(What needs to be done) Search each line below for the word "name" and list those that contain it.

======== Task inputs ========

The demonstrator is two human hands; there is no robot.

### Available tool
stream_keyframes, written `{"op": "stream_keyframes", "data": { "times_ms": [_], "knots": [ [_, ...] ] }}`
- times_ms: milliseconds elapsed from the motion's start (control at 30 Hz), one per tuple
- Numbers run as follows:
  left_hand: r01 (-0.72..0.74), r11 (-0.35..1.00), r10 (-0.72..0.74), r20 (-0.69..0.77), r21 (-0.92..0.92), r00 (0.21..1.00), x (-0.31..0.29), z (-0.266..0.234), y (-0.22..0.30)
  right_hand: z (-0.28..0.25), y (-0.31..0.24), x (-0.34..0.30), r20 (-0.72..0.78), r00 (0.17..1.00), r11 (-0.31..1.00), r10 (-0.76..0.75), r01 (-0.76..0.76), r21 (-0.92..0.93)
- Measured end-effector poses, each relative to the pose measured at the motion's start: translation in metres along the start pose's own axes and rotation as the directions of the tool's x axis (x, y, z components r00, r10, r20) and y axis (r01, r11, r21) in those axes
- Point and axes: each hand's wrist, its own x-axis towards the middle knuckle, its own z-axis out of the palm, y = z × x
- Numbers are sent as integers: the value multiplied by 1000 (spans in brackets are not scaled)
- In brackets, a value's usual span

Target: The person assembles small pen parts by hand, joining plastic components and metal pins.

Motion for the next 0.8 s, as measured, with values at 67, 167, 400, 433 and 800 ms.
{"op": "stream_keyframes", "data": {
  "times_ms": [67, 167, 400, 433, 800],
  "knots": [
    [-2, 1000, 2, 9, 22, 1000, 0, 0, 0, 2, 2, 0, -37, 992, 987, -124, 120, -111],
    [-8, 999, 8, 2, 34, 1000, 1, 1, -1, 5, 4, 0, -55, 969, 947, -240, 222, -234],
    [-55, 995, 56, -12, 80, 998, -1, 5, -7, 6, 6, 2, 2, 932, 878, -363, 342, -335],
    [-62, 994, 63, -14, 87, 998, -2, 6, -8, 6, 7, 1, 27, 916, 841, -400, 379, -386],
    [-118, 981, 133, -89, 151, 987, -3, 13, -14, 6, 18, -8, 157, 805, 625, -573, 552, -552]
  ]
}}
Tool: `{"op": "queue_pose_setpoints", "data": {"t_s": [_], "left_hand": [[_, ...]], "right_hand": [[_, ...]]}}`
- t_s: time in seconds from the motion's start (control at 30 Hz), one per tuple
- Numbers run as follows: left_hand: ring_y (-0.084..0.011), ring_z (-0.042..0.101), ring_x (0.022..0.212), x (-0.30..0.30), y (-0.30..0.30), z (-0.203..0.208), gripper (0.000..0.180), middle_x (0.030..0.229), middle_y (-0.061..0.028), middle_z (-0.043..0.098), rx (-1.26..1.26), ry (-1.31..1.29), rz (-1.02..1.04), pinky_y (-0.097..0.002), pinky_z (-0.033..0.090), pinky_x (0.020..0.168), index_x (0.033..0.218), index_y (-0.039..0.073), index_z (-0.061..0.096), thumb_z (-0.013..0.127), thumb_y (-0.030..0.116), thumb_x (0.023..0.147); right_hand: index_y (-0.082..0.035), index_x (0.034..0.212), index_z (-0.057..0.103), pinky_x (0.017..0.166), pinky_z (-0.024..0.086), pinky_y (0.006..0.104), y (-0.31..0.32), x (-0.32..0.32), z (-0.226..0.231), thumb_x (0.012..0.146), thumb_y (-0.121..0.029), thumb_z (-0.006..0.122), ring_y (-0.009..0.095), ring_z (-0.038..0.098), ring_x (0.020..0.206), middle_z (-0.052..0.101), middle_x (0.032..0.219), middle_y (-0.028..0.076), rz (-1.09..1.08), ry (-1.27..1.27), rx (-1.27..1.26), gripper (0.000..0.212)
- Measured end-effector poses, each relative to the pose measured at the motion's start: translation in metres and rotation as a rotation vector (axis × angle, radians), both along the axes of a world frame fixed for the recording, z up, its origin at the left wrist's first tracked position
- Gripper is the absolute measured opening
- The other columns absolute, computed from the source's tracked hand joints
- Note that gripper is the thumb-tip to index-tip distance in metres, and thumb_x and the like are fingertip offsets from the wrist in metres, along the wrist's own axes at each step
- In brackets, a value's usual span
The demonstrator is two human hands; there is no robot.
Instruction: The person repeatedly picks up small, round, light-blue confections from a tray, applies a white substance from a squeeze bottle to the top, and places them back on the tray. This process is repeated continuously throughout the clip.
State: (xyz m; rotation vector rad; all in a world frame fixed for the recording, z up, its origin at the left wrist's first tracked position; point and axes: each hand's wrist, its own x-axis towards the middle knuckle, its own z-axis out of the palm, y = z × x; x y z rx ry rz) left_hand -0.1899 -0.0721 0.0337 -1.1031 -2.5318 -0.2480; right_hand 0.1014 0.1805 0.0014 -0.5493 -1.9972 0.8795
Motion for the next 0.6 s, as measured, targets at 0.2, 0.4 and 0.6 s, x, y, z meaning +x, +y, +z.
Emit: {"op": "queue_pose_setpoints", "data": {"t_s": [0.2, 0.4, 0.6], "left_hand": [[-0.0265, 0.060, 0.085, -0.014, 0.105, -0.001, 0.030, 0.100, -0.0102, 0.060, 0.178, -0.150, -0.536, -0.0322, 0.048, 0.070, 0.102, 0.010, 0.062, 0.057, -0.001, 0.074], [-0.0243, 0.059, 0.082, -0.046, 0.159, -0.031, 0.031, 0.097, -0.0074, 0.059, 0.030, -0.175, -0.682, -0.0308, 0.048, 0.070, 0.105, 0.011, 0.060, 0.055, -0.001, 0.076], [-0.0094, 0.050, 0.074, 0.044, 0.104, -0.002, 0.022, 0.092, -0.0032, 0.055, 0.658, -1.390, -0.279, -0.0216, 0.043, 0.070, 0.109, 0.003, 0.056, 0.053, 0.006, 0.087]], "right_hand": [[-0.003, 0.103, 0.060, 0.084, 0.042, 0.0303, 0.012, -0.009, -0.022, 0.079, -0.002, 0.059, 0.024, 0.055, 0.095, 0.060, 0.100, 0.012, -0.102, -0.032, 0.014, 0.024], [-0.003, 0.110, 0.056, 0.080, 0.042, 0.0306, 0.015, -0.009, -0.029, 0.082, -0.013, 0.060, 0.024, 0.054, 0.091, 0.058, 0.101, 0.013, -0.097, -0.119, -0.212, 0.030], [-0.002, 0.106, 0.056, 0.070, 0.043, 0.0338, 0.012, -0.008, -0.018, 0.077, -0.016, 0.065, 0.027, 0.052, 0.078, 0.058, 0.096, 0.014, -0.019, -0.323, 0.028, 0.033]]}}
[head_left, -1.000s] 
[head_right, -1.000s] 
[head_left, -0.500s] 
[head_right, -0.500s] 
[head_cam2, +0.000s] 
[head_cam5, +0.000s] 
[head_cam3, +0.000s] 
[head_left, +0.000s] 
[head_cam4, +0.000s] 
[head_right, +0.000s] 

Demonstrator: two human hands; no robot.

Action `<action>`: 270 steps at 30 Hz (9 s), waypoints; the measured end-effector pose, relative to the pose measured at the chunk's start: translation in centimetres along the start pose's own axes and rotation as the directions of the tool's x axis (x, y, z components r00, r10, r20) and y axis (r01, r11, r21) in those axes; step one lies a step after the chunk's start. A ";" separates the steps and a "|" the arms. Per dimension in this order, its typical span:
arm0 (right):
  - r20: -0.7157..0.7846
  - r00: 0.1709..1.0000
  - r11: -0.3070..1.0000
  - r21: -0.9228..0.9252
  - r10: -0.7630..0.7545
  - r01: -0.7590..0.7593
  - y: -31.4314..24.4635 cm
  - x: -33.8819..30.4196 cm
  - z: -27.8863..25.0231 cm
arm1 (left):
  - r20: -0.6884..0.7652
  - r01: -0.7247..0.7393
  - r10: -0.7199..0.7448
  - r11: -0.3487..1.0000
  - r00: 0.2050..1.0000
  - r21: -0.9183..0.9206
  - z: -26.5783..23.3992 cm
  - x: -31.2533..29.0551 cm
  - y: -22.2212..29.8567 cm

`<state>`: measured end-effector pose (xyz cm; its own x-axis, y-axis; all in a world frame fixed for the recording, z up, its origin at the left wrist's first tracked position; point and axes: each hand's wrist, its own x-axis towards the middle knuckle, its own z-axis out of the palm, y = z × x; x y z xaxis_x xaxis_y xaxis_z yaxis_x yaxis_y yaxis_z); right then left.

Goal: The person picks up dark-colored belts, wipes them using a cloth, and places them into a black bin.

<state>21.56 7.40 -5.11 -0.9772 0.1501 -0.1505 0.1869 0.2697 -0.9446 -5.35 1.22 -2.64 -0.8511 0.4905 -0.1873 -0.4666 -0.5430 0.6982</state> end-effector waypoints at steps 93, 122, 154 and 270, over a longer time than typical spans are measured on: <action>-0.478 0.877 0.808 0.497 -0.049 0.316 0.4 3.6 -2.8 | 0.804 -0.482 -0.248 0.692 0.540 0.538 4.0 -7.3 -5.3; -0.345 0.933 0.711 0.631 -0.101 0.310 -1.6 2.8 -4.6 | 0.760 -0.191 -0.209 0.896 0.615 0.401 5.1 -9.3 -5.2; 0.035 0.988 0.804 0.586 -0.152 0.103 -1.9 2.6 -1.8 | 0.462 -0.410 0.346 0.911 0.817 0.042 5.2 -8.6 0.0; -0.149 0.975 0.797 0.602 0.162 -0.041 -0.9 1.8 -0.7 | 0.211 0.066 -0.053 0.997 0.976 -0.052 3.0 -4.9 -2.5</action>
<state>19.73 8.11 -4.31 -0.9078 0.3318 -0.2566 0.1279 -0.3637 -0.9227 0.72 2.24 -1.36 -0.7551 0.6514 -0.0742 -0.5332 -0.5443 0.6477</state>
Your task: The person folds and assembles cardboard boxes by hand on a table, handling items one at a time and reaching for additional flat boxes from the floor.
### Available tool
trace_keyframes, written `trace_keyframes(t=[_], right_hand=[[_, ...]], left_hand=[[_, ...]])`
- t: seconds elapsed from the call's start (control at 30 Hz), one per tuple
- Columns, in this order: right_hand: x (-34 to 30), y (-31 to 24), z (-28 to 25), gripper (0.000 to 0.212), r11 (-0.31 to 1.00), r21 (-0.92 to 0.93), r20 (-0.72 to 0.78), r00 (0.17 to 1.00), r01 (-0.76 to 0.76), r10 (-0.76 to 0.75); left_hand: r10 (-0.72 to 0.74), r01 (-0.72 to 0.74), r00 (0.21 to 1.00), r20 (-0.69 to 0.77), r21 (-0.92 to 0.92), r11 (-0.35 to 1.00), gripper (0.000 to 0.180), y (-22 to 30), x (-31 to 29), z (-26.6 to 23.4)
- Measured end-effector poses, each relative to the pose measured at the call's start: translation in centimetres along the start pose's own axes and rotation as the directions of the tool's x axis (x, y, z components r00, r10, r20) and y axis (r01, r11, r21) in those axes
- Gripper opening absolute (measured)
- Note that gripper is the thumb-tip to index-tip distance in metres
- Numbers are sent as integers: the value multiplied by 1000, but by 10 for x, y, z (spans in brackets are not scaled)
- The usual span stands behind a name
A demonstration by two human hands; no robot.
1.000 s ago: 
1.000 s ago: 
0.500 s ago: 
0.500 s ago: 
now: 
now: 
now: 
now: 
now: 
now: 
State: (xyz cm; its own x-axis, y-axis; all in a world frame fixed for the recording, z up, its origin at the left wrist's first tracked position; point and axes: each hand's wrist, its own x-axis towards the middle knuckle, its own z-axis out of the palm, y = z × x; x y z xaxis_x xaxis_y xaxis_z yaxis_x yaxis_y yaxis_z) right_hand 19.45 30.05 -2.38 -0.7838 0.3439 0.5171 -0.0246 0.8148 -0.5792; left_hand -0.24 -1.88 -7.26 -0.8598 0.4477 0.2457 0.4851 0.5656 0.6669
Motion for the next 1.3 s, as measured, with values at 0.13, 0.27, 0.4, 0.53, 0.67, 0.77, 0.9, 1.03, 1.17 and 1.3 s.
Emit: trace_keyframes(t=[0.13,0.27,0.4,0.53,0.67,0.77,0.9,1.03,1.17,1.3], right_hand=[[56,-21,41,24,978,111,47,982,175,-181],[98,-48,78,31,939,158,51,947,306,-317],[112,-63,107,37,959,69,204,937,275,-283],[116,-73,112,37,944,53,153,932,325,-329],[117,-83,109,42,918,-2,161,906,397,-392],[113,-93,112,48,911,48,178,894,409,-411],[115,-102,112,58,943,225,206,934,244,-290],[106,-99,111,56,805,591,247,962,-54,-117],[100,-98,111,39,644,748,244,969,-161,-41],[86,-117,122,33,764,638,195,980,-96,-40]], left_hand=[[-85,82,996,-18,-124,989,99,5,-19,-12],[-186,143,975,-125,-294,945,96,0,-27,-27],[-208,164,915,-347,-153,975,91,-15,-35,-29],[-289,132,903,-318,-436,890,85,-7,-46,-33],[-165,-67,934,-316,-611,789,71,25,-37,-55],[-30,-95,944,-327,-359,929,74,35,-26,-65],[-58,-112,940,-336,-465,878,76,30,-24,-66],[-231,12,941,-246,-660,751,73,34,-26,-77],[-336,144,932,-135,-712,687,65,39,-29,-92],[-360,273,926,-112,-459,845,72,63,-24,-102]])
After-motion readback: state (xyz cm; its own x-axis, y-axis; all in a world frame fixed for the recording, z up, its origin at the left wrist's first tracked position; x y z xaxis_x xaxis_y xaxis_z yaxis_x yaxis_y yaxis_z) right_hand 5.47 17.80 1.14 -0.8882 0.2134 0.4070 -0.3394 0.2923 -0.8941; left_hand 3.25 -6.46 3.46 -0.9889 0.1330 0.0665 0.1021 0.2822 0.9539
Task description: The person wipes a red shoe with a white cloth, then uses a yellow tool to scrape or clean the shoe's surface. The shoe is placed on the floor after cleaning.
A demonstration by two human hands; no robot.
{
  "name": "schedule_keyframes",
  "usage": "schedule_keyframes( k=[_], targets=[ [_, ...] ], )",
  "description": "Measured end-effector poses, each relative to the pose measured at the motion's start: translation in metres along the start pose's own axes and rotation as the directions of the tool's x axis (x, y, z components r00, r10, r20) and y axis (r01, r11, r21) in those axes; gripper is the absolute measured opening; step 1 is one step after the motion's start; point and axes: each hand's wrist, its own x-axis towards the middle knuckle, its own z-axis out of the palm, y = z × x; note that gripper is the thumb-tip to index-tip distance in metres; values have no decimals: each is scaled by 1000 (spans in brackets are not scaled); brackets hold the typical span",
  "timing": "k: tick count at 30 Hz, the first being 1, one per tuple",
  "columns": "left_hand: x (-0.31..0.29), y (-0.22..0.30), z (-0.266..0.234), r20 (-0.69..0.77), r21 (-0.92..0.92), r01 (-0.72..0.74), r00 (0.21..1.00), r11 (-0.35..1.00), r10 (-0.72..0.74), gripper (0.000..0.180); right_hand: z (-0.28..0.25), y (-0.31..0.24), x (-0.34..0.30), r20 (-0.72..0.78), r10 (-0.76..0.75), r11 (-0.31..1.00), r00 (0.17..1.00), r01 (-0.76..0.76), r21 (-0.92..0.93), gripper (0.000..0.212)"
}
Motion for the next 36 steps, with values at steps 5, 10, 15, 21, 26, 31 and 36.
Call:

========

(Response below)
- The usual span stands behind a name
  "name": "schedule_keyframes",

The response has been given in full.